Sylvia Torres-Guillen is an attorney currently in practice with the Parris Lawyers law firm. Ms. Torres-Guillen’s experience as the ACLU’s Director of Education Equity and California’s first Latina General Counsel for the state’s Agricultural Labor Relations Board indicates her deep knowledge of how bias negatively impacts underserved communities. 

Monique Earl is the inaugural Chief Diversity, Equity, and Inclusion Officer for the LA Department of Water and Power (LADWP). Part of the Senior Management Team, Ms. Earl provides leadership for internal and external development of the department’s Racial Equity Action Initiatives.    

PCC’s Future of Work Conference is presented by the school’s office of Economic and Workforce Development and reflects PCC’s commitment to providing structure, intelligence, and fairness for all its students, faculty, and neighbors. 

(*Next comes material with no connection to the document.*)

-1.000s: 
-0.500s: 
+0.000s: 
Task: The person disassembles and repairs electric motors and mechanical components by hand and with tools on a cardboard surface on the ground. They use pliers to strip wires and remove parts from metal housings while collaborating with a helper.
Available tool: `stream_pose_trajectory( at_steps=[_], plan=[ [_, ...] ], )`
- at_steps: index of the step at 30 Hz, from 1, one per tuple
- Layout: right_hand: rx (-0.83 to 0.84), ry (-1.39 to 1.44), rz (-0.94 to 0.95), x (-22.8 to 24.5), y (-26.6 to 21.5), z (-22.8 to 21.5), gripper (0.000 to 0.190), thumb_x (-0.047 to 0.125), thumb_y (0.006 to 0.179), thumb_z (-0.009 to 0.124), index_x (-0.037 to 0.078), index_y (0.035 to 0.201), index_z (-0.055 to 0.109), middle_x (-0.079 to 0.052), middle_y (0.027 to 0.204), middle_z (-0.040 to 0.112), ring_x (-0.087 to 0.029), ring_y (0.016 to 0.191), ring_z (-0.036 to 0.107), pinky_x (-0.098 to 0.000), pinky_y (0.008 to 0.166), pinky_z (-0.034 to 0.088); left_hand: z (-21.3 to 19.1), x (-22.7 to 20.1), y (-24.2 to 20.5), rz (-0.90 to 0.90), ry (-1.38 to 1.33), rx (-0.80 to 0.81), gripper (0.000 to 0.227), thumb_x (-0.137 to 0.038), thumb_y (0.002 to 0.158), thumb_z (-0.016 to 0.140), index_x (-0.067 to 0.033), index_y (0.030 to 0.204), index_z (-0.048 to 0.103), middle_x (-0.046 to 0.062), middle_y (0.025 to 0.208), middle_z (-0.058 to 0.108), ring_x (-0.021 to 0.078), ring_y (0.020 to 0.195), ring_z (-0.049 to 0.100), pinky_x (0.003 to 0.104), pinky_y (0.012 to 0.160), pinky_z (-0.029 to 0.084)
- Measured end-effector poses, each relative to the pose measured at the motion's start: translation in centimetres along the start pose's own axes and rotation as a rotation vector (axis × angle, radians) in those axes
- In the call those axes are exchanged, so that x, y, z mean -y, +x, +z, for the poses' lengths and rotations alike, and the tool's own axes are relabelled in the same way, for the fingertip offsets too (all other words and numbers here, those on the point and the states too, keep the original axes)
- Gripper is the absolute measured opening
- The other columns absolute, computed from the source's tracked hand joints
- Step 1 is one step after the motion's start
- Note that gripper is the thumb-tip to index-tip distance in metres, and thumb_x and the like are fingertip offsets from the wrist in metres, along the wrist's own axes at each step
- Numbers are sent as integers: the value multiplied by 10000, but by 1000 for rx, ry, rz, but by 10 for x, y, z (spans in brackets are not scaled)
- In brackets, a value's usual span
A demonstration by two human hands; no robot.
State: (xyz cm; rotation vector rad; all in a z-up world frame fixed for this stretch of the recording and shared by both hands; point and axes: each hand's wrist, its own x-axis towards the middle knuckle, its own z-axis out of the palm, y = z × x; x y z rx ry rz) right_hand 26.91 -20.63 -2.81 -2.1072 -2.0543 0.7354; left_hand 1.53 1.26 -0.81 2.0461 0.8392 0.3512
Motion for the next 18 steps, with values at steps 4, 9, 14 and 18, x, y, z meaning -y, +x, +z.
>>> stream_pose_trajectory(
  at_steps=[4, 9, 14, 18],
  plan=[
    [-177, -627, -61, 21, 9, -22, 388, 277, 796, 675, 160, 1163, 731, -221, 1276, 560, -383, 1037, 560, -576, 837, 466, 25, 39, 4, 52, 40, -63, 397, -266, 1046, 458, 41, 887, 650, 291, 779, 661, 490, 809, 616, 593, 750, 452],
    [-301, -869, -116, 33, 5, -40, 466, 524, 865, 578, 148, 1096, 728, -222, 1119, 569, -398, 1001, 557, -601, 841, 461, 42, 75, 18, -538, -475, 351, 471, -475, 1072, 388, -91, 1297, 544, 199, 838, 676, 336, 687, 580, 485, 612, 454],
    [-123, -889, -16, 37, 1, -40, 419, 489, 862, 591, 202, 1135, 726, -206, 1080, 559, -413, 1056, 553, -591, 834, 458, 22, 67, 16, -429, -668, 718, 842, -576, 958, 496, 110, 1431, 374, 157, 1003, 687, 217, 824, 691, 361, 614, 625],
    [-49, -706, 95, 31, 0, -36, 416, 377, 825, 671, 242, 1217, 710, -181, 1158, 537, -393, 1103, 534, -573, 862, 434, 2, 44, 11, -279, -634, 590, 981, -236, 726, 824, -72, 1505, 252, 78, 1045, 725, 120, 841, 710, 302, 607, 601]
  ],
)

The job placement agency GlassDoor recently profiled twelve for-profit companies that are now infusing the DEI perspective throughout their entire enterprise. And McKinsey reports that there is a compelling business case for every company to adopt the DEI mindset as an integral element of the corporate persona. So if there’s a silver lining to be found in the rubble created by the coronavirus pandemic, perhaps it’s that all communities can experience future social and economic success when they integrate DEI principles into their fundamental ways of doing business.